Estate planning is the process of making preparations for how a person wants their assets to be handled in the event of their incapacitation or death. There are several important elements to creating a strong estate plan. However, one of the most influential tasks is choosing which type of trust is going to be in the best interest of your legacy and loved ones. Many people consult with an estate planning professional for advice, as to tackle this task alone can be both intimidating and confusing.
For the future of your legacy, it is crucial that you choose the right type of trust. Here are five most commonly used types of trust options for those creating an estate plan:
#1 Living Trust
Otherwise referred to as an “inter-vivos” trust, a living trust is created by the grantor and remains in control of his or her assets throughout life.

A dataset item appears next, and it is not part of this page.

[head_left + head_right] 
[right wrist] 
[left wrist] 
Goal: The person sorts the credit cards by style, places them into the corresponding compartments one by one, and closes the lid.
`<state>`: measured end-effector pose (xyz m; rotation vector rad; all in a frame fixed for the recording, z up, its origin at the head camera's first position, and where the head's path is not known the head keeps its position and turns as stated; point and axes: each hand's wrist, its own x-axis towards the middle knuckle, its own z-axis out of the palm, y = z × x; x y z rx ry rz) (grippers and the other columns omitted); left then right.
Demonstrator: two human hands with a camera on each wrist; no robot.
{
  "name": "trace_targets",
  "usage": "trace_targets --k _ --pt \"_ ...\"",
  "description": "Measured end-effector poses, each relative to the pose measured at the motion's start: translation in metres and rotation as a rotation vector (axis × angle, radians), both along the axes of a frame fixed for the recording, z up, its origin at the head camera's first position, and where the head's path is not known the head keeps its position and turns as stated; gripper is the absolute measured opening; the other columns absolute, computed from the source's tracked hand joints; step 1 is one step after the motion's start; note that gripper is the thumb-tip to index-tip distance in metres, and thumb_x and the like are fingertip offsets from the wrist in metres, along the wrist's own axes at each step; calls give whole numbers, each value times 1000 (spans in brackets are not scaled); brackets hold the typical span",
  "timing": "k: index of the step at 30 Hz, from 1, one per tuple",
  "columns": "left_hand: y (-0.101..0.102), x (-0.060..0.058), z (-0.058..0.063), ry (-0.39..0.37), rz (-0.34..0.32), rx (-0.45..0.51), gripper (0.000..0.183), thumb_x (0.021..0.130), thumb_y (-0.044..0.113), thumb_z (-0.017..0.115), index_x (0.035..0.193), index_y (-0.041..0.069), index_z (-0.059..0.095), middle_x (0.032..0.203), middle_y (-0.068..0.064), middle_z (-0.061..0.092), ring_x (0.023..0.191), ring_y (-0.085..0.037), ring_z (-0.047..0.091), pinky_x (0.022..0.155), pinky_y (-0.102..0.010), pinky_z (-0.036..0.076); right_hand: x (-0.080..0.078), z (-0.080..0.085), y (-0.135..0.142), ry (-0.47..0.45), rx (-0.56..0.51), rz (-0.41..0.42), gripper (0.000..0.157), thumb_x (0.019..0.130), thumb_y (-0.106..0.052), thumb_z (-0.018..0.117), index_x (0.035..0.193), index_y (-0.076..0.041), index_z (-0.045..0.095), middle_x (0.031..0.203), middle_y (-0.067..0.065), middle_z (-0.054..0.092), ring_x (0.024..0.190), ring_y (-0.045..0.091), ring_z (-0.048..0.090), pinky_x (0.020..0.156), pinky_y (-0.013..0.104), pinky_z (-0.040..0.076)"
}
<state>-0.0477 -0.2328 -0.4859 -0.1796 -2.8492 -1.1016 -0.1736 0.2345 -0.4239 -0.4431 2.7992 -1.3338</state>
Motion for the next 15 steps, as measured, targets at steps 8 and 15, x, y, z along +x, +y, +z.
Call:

This type of living trust permits the grantor to make changes as he or she wishes, as life circumstances change. The most frequent reasons that people consult with their estate planning professional about updating a living trust, is in the event of divorce, marriage, adoption, birth, death in the family, or major change in financial status.
#2 Revocable Trust
A revocable trust can be updated or terminated throughout the grantor’s lifetime. In many cases, an estate planning professional helps their client set up the document in such a way that assets are automatically transferred and avoids going through probate entirely. After passing on, whoever is assigned as the successor trustee or beneficiary is to receive the assets right away.
#3 Irrevocable Trust
With an irrevocable trust, the grantor is not permitted to update or alter the document at any point during his or her life. The potential benefit to an irrevocable trust is that while the grantor is not longer managing the assets, this type of trust is usually more tax efficient (with low estate taxes, if any are required at all). Many people may prefer an irrevocable trust because the assets are transferred out of the grantor’s name and directly into the next family generation.
#4 Testamentary Trust
A testamentary trust may also be called a “will trust”, which is an agreement for a beneficiary’s benefit after the grantor has passed. This type of trust details how such assets are to be passed on after the grantor’s death, and is frequently instituted by an executor (who manages the trust for the grantor’s descendants after the will has been established). A testamentary trust is irrevocable, which means it cannot be altered after finalization.
#5 Funded (Or Unfunded) Trust
Unfunded or funded trusts are agreements that either have assets put into them, or are there to accepting funding at any time. These trusts can be used throughout the grantor’s life or after death. While this may sound simple, it is important to meet with an experienced estate planning professional about whether these trusts are most suitable to your situation.